### [What you have to do]
Every line in the material below that includes "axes" should be copied.

━━━━━━━━━━

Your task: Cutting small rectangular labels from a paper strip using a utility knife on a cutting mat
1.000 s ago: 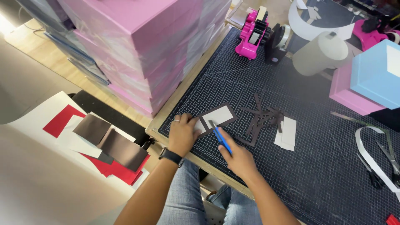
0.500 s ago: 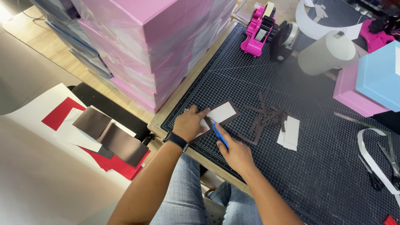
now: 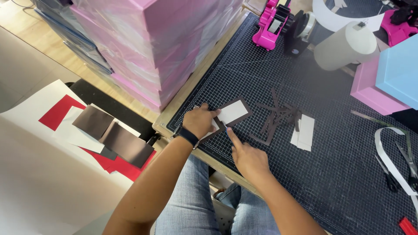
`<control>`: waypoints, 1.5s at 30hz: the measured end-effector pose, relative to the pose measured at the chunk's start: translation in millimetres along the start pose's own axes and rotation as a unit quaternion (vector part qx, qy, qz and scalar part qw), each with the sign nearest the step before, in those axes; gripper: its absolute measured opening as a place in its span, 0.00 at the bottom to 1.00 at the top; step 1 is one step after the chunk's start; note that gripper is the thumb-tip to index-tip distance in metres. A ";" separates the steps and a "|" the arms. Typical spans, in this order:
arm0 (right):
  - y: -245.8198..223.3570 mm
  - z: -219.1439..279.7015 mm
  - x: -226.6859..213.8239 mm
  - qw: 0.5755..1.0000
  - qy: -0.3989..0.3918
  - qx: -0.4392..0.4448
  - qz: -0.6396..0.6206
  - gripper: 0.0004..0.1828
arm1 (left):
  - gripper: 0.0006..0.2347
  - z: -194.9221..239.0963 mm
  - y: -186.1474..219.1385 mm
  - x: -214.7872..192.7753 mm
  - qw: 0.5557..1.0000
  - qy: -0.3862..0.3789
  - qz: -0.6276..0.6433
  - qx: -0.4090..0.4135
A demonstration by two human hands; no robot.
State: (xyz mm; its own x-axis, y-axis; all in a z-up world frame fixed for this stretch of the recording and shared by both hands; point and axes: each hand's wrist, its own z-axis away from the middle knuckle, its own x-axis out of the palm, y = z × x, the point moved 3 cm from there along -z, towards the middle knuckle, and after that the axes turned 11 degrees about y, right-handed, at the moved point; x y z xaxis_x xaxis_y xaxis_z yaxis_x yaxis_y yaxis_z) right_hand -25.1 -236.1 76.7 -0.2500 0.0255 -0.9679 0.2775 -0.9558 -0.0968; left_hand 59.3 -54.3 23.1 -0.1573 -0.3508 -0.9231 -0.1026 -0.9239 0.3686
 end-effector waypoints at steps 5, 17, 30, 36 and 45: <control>10.0 12.4 3.4 1.000 -0.011 0.000 0.010 0.34 | 0.27 3.1 2.1 -3.4 1.000 0.010 -0.003 0.000; 26.1 26.6 -13.6 0.998 -0.058 -0.017 -0.011 0.31 | 0.30 23.7 -8.2 4.4 0.997 0.054 0.048 0.008; -1.1 -15.6 3.2 0.986 0.062 -0.053 -0.148 0.33 | 0.11 45.9 -37.7 54.1 0.917 0.328 0.172 0.151; -5.6 -11.5 3.9 0.990 0.041 -0.046 -0.128 0.33 | 0.10 50.2 -34.9 58.2 0.912 0.346 0.149 0.160; -4.5 -17.5 8.5 0.990 0.022 -0.056 -0.125 0.31 | 0.13 45.8 -40.5 73.5 0.914 0.349 0.112 0.171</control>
State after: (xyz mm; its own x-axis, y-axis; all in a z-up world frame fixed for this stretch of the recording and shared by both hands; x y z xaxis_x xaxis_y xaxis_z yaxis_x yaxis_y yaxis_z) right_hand -12.2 -226.5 64.9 -0.2845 0.2719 -0.9193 0.3139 -0.8797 -0.3573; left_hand 6.9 -35.7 -54.7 0.4416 -0.6473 -0.6214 -0.4649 -0.7574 0.4585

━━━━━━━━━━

### [Solved exercise]
`<control>`: waypoints, 1.5s at 30hz: the measured end-effector pose, relative to the pose measured at the chunk's start: translation in millimetres along the start pose's own axes and rotation as a unit quaternion (vector part qx, qy, qz and scalar part qw), each with the sign nearest the step before, in those axes; gripper: its absolute measured opening as a place in its span, 0.00 at the bottom to 1.00 at the top; step 1 is one step after the chunk's start; note that gripper is the thumb-tip to index-tip distance in metres. A ";" separates the steps and a "|" the arms. Typical spans, in this order:
State: (xyz mm; its own x-axis, y-axis; all in a z-up world frame fixed for this stretch of the recording and shared by both hands; point and axes: each hand's wrist, its own z-axis away from the middle knuckle, its own x-axis out of the palm, y = z × x, the point moved 3 cm from there along -z, towards the middle knuckle, and after that the axes turned 11 degrees about y, right-handed, at the moved point; x y z xaxis_x xaxis_y xaxis_z yaxis_x yaxis_y yaxis_z) right_hand -25.1 -236.1 76.7 -0.2500 0.0255 -0.9679 0.2775 -0.9558 -0.0968; left_hand 59.3 -54.3 23.1 -0.1573 -0.3508 -0.9231 -0.1026 -0.9239 0.3686

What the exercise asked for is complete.